The industry has seen swift change in the 20 years since. After 15 years with the company, and before Rhythm and Hues permanently closed its doors, Neulander took his computer graphics skills to a software engineering post at Google, where he started on the photos team and worked on painterly renderings.
“When I first started, VR [virtual reality] was still in its infancy. The technology wasn’t yet there, to make a truly compelling experience,” says Neulander, who works out of the famous Binoculars Building, an office space designed by Canadian-born architect Frank Gehry in Venice, Calif.
“I was interested primarily in computer graphics, and more specifically, photorealistic rendering. And so it lent itself really well to visual effects, to movies. And that's the industry that I pursued.
“It wasn't until 15 or so years later, when I came to Google, that the Daydream team was gathering steam and we had the tech to render things smoothly in a way that doesn't give people nausea. We could actually start using mobile devices to give everybody a pretty good VR experience.”
Neulander explains rendering as image synthesis – the creation of an image on a computer.
“The beauty of computer graphics is…the image. I like the fact that I can kind of validate what I've done just by looking at the image.”
In detail, rendering is 3D and requires a virtual camera, virtual light sources, 3D geometry (in the form of triangular meshes, textures that are applied to the surface), followed by shading tricks to ensure the surfaces look realistic, whether it's fibres, or wood, or even clouds, he says.
“It can be something that happens 60 times per second on a PlayStation 4, which gives you actually a pretty decent level of quality these days. But when you're talking about visual effects, there's a much higher bar for the quality that's expected. The shadows have to look really good. The lighting has to look realistic. Oftentimes you're inserting computer-generated content into live action footage – people interacting with CG [computer graphics] characters. And so the lighting really has to match between those two.”

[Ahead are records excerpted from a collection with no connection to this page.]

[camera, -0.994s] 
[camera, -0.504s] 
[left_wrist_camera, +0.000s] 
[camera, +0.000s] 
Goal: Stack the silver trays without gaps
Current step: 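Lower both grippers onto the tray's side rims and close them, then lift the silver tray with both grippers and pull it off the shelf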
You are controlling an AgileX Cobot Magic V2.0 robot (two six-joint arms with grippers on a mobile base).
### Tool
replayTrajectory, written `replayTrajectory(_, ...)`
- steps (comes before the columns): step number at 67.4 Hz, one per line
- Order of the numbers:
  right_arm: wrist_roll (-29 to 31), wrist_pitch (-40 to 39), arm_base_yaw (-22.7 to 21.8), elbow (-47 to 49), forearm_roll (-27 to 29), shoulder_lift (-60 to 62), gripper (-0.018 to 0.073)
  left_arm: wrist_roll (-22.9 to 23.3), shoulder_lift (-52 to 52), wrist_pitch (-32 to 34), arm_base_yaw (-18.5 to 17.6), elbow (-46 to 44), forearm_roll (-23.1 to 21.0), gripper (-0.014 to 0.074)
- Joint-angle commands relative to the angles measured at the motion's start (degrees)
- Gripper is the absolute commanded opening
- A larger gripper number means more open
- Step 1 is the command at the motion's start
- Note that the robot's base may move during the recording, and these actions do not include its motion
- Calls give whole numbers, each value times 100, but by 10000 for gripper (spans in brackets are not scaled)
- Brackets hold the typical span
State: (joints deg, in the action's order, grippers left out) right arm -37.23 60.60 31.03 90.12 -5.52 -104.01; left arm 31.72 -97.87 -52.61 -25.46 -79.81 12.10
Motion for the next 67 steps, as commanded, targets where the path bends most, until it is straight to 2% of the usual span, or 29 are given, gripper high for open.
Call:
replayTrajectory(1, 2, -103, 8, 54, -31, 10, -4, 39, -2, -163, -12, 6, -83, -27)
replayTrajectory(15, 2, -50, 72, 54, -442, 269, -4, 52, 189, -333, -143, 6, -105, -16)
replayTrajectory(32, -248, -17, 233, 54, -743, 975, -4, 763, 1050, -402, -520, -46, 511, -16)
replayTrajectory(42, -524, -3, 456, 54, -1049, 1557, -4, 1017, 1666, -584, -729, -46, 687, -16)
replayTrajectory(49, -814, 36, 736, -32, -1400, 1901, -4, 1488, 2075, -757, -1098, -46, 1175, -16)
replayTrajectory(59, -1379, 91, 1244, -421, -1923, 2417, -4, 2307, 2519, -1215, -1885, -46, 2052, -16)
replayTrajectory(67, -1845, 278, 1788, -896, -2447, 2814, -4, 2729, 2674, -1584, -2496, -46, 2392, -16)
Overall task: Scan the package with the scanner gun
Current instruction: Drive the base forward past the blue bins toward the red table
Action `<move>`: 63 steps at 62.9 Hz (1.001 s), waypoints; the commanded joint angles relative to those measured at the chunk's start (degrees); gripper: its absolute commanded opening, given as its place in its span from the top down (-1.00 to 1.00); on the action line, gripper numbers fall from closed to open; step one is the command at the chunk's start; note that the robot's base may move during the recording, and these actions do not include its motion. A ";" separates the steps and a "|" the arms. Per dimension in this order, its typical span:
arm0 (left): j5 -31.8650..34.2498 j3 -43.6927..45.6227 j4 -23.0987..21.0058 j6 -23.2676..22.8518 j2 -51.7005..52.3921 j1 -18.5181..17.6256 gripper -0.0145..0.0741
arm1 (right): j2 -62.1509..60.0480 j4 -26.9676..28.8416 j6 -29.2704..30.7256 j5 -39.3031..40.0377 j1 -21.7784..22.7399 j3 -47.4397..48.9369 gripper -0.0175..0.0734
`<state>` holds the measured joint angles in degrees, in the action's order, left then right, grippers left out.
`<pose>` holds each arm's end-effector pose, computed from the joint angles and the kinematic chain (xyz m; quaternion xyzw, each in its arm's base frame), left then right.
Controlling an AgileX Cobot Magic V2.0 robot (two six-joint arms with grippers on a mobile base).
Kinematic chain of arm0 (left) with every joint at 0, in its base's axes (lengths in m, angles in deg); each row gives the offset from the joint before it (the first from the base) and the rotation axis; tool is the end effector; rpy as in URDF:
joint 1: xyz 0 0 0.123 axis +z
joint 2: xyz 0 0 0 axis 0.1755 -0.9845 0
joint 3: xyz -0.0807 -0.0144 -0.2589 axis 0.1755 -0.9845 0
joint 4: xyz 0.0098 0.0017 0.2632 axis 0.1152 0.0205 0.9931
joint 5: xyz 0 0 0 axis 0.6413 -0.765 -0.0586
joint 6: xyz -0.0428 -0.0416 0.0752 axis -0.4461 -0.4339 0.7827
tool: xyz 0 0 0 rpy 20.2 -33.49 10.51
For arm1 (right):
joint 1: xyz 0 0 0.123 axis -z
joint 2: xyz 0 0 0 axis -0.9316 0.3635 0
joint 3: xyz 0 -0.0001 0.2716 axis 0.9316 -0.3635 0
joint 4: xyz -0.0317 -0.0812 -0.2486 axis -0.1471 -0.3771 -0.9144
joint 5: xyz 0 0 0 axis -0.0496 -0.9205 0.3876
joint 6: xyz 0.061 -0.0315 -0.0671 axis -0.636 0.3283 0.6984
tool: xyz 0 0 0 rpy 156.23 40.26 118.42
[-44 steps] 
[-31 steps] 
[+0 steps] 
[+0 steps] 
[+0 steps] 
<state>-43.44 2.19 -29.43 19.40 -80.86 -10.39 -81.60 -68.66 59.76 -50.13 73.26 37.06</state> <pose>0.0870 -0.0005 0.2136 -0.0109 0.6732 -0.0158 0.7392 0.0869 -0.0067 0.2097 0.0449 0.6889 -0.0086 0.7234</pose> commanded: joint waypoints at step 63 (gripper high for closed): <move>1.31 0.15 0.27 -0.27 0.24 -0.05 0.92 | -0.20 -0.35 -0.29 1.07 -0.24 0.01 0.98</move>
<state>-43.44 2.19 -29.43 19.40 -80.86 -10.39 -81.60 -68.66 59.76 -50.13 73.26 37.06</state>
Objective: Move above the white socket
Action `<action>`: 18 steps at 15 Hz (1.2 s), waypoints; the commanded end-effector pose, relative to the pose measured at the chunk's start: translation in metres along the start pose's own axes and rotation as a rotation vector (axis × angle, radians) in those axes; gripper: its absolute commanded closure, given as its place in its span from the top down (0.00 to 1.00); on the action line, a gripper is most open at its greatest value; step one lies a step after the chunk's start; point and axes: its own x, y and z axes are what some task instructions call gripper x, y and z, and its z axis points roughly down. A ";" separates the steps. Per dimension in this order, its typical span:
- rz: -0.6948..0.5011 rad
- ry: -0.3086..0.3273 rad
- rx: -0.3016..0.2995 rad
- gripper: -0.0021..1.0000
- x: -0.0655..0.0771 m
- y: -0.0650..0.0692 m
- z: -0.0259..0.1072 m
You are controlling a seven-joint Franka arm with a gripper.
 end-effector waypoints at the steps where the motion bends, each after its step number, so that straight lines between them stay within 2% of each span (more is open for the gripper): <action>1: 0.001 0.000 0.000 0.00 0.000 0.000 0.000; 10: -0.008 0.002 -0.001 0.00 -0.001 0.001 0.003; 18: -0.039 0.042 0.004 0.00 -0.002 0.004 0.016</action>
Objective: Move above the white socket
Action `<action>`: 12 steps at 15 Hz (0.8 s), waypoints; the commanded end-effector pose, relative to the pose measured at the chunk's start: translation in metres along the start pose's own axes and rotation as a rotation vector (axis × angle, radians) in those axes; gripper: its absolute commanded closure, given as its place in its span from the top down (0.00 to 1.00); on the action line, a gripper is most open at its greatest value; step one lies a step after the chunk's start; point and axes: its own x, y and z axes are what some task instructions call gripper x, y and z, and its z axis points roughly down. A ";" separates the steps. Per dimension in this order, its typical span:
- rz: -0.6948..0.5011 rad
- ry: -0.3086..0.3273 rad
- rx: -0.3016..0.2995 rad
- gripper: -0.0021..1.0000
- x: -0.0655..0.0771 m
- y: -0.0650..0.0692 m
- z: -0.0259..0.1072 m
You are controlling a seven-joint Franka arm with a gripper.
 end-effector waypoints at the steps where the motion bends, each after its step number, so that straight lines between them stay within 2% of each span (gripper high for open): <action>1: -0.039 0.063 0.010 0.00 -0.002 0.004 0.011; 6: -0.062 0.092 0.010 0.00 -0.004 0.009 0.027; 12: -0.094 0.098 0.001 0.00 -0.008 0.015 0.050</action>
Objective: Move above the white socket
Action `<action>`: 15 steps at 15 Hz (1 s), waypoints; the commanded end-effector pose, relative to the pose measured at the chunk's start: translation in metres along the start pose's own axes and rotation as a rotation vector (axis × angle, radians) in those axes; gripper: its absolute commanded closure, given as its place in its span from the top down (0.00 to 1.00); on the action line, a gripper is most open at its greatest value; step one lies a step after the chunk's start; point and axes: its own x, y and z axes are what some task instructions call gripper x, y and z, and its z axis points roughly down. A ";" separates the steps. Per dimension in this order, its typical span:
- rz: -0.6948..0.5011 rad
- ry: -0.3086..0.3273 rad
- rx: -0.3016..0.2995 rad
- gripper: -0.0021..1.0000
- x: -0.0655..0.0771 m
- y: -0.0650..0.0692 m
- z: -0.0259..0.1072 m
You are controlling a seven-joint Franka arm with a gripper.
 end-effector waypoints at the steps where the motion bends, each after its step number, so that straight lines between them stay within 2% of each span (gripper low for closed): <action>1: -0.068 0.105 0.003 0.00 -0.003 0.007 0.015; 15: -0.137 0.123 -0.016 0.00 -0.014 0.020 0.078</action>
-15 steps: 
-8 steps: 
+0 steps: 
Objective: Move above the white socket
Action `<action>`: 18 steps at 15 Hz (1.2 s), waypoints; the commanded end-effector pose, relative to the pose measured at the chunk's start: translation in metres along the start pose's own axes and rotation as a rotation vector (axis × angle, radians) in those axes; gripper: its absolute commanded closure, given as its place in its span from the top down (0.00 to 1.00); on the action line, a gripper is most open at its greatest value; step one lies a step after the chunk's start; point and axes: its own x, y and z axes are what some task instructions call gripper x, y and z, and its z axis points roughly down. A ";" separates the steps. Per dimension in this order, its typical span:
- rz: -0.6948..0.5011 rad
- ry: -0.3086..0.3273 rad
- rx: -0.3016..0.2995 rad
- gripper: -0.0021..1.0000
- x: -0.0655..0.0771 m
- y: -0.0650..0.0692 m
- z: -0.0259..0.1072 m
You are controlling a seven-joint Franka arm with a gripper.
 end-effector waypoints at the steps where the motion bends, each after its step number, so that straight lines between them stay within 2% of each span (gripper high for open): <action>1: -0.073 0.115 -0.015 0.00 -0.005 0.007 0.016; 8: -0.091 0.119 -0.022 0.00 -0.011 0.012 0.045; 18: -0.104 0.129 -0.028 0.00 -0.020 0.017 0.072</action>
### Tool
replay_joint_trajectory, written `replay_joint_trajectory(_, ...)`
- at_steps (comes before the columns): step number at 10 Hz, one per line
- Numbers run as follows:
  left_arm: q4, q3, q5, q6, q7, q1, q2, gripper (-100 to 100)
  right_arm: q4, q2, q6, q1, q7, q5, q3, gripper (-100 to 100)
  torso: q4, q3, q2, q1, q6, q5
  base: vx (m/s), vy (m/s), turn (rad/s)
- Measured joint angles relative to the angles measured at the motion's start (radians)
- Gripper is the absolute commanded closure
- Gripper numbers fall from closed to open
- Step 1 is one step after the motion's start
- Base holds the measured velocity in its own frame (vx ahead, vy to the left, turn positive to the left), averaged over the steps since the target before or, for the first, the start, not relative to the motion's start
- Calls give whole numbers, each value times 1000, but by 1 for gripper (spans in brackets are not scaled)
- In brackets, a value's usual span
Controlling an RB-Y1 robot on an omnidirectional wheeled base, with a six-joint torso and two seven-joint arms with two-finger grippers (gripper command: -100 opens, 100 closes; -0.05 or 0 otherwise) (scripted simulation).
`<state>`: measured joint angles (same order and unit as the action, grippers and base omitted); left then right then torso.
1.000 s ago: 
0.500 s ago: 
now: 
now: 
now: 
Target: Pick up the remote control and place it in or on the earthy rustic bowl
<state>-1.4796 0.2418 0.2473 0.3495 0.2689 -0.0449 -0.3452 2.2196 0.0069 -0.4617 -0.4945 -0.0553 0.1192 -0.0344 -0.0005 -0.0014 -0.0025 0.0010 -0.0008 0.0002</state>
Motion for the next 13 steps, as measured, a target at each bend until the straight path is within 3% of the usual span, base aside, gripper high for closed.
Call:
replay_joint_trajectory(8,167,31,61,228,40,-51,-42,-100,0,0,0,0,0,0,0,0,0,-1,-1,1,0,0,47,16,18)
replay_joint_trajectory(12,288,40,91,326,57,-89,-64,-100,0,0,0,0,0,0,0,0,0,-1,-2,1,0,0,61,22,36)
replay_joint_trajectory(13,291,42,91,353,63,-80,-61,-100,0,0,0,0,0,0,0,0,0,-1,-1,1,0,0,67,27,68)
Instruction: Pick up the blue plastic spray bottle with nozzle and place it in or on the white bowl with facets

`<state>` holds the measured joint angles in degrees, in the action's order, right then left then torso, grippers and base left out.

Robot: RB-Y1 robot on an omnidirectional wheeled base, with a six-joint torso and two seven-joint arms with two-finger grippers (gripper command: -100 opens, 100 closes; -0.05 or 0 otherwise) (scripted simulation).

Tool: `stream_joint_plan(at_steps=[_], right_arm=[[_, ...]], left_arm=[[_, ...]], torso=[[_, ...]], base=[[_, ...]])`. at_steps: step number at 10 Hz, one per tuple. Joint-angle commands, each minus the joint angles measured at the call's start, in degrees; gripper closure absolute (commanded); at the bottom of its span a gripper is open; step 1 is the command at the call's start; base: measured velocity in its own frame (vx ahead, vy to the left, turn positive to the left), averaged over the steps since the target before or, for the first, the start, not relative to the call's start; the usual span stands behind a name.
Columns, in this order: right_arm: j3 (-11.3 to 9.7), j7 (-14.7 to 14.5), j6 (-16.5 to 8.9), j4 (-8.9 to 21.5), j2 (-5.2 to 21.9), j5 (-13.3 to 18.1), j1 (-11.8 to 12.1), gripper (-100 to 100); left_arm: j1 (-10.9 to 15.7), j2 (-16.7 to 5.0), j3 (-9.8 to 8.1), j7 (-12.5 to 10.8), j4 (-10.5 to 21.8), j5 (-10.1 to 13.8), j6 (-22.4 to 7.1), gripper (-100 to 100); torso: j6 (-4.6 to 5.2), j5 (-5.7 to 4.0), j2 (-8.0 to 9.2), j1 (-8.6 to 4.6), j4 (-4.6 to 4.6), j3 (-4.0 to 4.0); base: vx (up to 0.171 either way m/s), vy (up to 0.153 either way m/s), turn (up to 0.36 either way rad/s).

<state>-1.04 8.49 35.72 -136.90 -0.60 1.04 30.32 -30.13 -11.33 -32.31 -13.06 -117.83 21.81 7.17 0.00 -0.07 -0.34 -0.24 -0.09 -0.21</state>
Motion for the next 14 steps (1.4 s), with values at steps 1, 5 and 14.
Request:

Lighting a scene with "blobby" shadows or shadow "maps" are some of the problems Neulander tackled for Google’s development of AR (augmented reality) stickers, a camera mode currently available in Google’s Pixel phones, allowing users to place CG characters – including some from Star Wars, Stranger Things, among Google’s own – in the phone’s live view. It’s the newest app to be developed using Google’s ARCore technology.
“I feel this is kind of a new development with mobile phones,” he says. “AR stickers are meant to be fun and kind of lighthearted. It's a neat way to get the [AR] ball rolling.”
Neulander predicts future uses could help you navigate a store, or place notes on places you want to revisit.
Could we one day augment our view by looking at buildings through our phones and gather their history?
“Being able to quickly identify buildings based on what the phone sees, is exactly the kind of problem that Google excels at. It's something that lends itself well to a deep learning solution, and there's so much training data that Google has, to feed that learning algorithm.